Even more beneficial in healing wounds than we previously thought.
Although anecdotal reports suggested that maggots curb inflammation, no one had scientifically tested the idea. So a team led by surgical resident Gwendolyn Cazander of Leiden University Medical Center in the Netherlands siphoned samples of maggot secretions from disinfected maggots in the lab and added them to donated blood samples from four healthy adults. The researchers then measured the levels of so-called complement proteins, which are involved in the body’s inflammatory response.

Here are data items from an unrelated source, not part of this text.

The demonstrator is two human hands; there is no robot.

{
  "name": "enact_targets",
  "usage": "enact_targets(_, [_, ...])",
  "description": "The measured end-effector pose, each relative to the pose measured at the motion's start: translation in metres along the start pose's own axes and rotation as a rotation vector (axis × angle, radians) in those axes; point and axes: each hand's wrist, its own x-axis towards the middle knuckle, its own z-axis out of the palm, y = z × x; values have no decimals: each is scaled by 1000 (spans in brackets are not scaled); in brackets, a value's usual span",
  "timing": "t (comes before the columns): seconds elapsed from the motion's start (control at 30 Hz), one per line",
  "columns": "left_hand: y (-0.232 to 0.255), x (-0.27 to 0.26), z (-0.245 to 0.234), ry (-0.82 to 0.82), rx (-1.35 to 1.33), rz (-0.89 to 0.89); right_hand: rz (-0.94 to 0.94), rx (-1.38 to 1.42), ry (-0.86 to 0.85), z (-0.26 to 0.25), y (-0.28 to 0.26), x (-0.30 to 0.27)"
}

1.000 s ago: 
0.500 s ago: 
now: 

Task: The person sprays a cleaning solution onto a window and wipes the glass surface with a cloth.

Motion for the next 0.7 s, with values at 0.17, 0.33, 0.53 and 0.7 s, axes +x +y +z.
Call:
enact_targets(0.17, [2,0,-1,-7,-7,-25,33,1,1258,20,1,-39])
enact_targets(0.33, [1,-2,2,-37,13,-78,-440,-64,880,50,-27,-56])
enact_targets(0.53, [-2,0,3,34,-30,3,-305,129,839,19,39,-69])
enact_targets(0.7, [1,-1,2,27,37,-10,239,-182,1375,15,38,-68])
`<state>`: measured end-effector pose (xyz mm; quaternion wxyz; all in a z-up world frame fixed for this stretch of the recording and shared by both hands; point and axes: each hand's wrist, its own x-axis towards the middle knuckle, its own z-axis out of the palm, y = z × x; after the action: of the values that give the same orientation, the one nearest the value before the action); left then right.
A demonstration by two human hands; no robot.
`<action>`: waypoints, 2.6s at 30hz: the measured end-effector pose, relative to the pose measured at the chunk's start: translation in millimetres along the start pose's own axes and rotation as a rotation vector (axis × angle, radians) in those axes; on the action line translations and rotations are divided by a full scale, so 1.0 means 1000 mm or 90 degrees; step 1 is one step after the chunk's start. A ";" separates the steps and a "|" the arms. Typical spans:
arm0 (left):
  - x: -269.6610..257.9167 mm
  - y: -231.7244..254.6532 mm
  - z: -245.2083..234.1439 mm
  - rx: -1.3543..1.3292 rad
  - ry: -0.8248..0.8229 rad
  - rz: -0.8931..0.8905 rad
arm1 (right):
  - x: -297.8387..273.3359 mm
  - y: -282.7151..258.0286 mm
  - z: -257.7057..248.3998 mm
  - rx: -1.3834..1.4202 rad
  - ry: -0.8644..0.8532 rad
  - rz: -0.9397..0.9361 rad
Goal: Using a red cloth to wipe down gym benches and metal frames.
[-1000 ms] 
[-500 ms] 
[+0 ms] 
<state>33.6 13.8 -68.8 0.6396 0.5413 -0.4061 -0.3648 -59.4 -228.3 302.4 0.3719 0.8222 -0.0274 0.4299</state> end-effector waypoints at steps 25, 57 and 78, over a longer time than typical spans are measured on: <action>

Every blood sample treated with maggot secretions showed lower levels of complement proteins than did control samples—99.9% less in the best case, the team reports in the current issue of Wound Repair and Regeneration. Looking closer, the researchers found the broken-down remnants of two complement proteins—C3 and C4—in the secretion-treated samples, suggesting that the secretions had ripped the proteins apart. When the team tested blood samples from postoperative patients, whose wounded bodies were already scrambling to heal, they found that maggot secretions reduced the levels of complement proteins by 19% to 55%.
For good measure, the team tested the maggot secretions again after a day, a week, and a month to determine their shelf life. They also boiled some. To their surprise, the secretions were more effective after boiling and lost no potency after sitting on the shelf for a month.
Distilled essence of maggot. Sounds like alchemy, doesn't it?